Please print exactly the lines from the line containing "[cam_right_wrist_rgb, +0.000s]" through the end of the data, no more, and keep pictures out of the copy.

DATA —

· · · · · · ·

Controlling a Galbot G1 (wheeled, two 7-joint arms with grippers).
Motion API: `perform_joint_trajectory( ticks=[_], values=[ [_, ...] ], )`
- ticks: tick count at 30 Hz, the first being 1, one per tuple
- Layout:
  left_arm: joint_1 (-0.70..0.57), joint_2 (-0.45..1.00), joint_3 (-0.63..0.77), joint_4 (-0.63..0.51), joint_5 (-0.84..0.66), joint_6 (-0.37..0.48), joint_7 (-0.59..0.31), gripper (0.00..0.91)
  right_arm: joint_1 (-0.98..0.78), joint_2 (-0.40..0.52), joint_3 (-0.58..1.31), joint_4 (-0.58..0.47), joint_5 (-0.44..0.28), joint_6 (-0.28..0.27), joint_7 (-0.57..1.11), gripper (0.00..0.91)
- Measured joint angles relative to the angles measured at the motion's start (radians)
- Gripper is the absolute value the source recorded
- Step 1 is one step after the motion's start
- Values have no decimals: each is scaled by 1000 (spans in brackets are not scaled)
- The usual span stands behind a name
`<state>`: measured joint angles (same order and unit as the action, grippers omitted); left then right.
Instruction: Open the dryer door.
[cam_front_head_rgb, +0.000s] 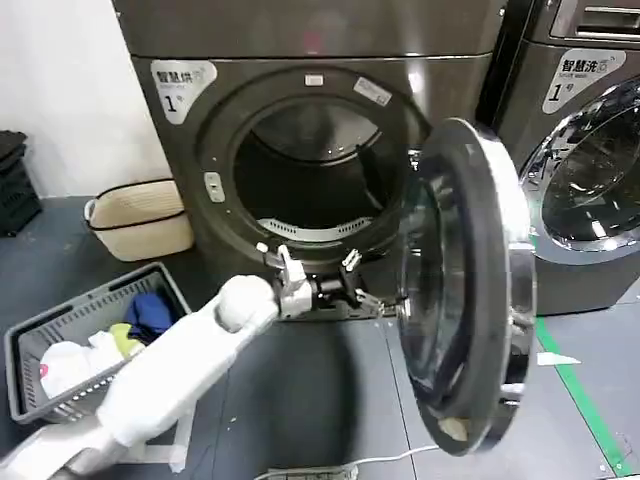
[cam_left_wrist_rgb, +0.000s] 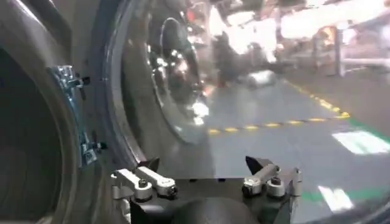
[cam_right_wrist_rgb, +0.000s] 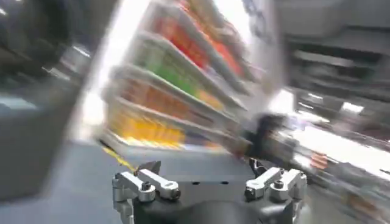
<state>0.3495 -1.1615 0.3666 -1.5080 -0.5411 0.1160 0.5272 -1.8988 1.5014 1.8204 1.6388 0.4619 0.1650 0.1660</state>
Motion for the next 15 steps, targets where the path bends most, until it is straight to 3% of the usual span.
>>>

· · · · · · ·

TASK RESULT —
[cam_right_wrist_rgb, +0.000s] 
<state>0.3495 -1.1615 0.3666 -1.5080 -0.5411 0.1160 0.5272 -1.8988 1.5014 1.8204 1.6388 0.4619 0.1650 0.1660</state>
Motion for the next 15 steps, targets where the path bends most, until it is straight to 3% of the usual span.
>>>

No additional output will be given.